++++ Provided records ++++

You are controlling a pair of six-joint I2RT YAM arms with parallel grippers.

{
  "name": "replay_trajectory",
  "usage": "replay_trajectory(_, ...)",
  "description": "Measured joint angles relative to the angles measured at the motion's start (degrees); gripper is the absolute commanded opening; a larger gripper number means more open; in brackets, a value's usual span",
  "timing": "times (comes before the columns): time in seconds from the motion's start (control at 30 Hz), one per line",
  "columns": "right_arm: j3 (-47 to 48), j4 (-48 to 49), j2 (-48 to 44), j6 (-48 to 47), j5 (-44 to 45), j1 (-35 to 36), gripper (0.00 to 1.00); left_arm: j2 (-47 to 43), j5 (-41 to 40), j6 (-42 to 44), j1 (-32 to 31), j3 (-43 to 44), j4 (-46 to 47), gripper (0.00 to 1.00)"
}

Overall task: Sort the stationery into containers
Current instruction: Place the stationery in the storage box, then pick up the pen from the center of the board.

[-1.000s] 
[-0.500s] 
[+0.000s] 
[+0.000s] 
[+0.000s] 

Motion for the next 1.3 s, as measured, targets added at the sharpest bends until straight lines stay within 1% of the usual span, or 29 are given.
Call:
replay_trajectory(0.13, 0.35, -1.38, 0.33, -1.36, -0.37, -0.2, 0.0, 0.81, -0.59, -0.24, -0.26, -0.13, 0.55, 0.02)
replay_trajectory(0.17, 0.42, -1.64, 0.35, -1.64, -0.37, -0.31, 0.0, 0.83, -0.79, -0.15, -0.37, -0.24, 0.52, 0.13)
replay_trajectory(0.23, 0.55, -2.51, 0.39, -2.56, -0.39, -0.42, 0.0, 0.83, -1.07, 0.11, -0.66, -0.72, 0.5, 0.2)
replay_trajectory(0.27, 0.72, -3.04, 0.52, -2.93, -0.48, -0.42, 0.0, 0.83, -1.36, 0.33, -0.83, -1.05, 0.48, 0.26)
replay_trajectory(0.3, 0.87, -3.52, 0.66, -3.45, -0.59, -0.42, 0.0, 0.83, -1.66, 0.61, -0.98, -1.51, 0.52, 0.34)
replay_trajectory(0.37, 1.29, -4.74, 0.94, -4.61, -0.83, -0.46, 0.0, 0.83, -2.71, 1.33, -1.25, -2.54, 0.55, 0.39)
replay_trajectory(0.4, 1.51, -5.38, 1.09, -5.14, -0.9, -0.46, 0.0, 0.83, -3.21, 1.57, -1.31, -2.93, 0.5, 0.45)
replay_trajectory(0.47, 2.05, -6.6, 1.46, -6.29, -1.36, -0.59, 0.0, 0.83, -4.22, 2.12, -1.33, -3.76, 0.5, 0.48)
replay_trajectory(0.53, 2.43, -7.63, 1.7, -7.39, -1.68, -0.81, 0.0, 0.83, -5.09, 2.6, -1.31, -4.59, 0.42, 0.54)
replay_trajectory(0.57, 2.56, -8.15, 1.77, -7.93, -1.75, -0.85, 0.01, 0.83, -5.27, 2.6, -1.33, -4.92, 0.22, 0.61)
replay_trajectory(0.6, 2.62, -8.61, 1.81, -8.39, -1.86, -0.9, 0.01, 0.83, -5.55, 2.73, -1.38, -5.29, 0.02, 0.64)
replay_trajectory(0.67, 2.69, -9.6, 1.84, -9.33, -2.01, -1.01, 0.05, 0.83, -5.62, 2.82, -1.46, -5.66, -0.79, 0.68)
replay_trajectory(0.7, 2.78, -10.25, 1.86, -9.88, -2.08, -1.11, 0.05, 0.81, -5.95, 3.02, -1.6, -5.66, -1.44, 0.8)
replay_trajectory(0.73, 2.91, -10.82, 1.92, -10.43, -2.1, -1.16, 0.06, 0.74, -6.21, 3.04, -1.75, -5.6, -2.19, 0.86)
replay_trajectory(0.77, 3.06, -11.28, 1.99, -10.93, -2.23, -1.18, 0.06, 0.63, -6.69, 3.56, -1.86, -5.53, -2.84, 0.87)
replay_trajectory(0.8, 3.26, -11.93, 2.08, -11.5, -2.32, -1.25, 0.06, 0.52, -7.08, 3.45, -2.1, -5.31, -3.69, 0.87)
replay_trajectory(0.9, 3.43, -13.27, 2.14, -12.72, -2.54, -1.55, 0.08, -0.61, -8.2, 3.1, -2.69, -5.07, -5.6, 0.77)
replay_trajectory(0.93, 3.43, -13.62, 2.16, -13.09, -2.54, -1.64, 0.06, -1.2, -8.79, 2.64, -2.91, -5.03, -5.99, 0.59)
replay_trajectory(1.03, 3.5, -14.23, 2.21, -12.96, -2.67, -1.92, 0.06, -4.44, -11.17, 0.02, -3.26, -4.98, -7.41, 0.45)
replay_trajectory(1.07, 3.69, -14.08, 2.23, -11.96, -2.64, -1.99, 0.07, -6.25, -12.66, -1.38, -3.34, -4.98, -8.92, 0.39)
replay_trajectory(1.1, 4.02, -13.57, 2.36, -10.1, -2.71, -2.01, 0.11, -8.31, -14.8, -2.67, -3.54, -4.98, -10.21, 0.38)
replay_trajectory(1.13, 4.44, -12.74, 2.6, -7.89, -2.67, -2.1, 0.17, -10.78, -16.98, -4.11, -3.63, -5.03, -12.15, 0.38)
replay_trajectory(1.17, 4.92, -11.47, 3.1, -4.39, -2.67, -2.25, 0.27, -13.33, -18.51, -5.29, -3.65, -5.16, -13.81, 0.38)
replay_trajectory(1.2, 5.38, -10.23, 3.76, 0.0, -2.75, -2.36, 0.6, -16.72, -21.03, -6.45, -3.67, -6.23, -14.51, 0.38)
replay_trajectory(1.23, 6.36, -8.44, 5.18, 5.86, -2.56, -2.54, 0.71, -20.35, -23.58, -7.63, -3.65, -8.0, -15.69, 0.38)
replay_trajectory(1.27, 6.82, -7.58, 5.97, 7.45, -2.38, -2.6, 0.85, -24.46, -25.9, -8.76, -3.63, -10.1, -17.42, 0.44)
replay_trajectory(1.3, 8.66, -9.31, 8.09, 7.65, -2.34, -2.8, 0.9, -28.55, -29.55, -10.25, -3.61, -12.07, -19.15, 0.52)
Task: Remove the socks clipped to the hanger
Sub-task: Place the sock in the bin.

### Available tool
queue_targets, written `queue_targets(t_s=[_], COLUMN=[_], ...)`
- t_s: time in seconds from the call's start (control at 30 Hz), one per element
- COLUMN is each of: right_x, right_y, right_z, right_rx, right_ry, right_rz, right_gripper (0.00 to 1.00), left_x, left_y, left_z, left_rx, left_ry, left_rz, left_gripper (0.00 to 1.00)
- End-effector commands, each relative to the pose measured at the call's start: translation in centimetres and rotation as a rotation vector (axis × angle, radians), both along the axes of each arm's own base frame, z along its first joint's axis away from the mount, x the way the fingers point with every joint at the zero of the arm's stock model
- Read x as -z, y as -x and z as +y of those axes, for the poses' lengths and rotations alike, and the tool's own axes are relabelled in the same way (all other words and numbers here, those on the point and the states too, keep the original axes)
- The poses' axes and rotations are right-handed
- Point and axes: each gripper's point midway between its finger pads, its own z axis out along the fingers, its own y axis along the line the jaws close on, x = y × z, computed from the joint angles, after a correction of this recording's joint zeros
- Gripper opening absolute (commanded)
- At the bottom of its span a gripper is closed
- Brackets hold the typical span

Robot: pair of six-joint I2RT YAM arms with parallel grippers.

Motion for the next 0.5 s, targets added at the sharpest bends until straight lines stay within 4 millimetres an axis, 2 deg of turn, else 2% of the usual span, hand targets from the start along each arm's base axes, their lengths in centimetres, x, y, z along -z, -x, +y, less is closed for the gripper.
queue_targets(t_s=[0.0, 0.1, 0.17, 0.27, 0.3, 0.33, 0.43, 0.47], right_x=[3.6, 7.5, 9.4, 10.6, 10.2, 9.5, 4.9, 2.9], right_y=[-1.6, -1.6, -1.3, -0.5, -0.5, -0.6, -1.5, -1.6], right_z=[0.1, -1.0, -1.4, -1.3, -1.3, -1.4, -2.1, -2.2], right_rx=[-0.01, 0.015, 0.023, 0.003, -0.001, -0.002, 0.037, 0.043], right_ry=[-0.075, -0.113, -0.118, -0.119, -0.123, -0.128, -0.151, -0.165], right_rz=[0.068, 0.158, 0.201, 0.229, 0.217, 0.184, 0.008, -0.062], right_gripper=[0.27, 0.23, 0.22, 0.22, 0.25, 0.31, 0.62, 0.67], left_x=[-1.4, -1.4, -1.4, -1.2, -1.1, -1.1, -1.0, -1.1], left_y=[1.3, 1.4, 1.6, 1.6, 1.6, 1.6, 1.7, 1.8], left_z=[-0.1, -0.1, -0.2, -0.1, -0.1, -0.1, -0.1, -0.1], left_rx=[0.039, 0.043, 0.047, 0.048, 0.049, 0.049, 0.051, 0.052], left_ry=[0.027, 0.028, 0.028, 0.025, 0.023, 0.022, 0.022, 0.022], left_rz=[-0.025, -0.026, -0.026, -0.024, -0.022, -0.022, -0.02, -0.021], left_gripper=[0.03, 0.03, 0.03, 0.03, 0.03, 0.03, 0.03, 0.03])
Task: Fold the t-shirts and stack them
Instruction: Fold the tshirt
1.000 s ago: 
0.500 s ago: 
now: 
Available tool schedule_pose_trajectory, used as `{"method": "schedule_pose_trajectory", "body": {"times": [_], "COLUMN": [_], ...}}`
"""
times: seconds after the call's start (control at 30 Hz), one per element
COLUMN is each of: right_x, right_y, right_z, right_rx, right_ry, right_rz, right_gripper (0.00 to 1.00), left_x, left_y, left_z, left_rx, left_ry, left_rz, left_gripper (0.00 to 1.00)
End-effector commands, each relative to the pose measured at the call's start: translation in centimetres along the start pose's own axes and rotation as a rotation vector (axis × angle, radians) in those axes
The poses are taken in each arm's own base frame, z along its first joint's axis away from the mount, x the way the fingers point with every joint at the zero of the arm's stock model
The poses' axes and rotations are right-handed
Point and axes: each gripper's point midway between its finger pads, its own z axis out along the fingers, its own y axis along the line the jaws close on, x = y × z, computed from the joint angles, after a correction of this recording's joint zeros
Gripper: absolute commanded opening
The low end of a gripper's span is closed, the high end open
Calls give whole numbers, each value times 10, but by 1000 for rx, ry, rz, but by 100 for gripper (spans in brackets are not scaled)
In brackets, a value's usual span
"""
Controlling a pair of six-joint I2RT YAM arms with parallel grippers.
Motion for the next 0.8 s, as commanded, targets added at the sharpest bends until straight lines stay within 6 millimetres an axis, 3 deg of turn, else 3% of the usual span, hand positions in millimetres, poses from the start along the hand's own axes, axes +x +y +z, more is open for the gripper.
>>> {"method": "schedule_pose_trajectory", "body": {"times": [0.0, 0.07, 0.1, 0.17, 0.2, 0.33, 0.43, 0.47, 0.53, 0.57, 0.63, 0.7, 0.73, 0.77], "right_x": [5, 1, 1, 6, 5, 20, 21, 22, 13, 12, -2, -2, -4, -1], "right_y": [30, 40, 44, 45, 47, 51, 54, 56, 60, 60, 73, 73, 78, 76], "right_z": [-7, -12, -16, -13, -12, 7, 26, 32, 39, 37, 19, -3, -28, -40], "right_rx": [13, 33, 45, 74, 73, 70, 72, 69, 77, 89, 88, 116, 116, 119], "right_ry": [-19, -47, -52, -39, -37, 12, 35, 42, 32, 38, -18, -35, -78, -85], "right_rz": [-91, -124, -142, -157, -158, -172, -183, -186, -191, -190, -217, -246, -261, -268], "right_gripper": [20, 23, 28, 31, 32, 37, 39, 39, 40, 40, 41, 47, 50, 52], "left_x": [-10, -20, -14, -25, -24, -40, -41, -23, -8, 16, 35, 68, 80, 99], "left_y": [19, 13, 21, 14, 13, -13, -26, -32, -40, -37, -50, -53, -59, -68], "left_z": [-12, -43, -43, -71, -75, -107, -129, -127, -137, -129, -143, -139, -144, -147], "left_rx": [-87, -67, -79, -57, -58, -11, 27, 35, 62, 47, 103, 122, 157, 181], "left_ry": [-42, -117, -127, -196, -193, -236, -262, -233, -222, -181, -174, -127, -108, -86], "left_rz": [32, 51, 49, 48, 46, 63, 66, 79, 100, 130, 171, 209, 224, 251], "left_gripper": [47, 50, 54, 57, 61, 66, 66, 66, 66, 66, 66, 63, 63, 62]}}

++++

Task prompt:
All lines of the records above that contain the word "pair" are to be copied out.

Result:
You are controlling a pair of six-joint I2RT YAM arms with parallel grippers.
Robot: pair of six-joint I2RT YAM arms with parallel grippers.
Controlling a pair of six-joint I2RT YAM arms with parallel grippers.

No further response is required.